Michael Moohan (27 April 1899 – 7 February 1967) was a New Zealand politician of the Labour Party. Seldom known to anyone by anything other than "Mick", he was a major organizational figure in the Labour Party's early history and went on to become a significant politician in his own right as an MP and cabinet minister.

Biography

Early life
Moohan was born in Garrison, County Fermanagh, Ireland, in 1899, he was brought up in Manchester, England. He was apprenticed to the engineering trade. He served with the 2nd Division, Royal Engineers during World War I in France and then in the Army of Occupation, the Army of the Rhine. Returned to England where the land 'fit for heroes' didn't emerge and emigrated to New Zealand in 1922, where he joined the Labour Party. In 1923 he married Selina (Cely) Heyman who arrived from Manchester prior to his arrival; they had one son and four daughters.

After arriving in New Zealand Moohan found employment with the technical staff of the New Zealand Post and Telegraph Department and was stationed in Raetihi. There he became active in support of Labour in the Waimarino County. He was elected a member of the Ohakune Borough Council from 1932 to 1935, also serving as deputy mayor. After, leaving Waimarino for Auckland, he was elected vice-president and later as secretary of the Auckland Labour Representation Committee. He joined Labour's national office as an assistant secretary in 1937, and in 1940 was elected as Labour's national secretary-treasurer.

Member of Parliament

Moohan was elected the Member of Parliament for the new electorate of Petone in 1946 and served until 1967, when he died. He fought off deputy leader Walter Nash for the Labour nomination who indicated his preference for contesting the Petone seat after an electoral redistribution occurred which made his seat of Hutt more marginal.
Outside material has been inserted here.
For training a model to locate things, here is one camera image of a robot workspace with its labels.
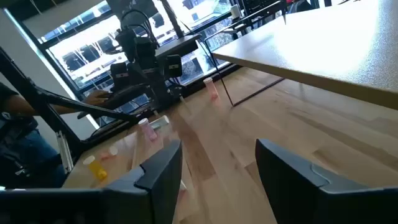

Moohan was described by contemporaries as a colourful character and effective debater. Attributed to his Irish upbringing he was described as a versatile speaker who could infuse almost any speech with an entertaining and effective mixture of both 'banter and bite'. Closer colleagues however also noted his underhanded and expedient nature. Nash said of him "He [Moohan] was a sly fellow, oozing bonhomie, with an instinct for low politics."

From 1947 to 1949 he was Under-Secretary to the Prime Minister. He was appointed by Peter Fraser to oversee the government's post-war state housing scheme. In 1951 he was nominated to stand for the deputy leadership of the party, but he declined the nomination. Moohan was a critic of Nash's leadership and helped organise a leadership challenge against him in 1954, though in the event switched sides and voted for Nash due to the increasing unpopularity of a leadership change among party members.

During the intervening time he also served as the Labour Party's president between 1955 and 1960 and served as Labour's campaign manager in the successful .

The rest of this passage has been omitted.